Look through the data that follows and say how many of its lines contain "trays", giving the number only.
── Material provided
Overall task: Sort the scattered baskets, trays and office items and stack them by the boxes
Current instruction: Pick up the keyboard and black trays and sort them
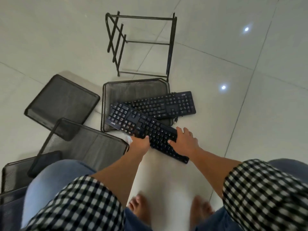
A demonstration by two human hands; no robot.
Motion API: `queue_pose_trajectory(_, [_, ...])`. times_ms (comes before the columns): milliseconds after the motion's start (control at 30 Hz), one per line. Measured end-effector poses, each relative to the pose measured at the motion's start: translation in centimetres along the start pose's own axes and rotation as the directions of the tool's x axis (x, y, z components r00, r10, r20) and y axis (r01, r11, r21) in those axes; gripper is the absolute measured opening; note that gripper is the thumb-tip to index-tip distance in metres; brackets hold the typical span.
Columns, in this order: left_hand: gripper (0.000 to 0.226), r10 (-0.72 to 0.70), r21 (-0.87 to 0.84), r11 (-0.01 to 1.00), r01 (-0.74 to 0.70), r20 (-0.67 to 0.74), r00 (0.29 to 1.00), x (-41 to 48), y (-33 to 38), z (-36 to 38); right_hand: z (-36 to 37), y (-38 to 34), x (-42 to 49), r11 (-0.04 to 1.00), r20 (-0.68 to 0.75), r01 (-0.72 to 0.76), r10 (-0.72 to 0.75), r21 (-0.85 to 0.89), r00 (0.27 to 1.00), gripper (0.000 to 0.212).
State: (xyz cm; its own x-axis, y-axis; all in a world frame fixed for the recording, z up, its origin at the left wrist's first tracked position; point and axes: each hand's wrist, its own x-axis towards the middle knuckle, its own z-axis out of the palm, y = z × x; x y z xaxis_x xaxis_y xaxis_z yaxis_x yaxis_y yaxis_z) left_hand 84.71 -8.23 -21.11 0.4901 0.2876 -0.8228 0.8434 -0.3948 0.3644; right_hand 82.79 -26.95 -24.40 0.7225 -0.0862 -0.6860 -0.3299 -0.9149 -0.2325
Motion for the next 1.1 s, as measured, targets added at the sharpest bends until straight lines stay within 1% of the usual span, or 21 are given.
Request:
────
* [Task answer]
2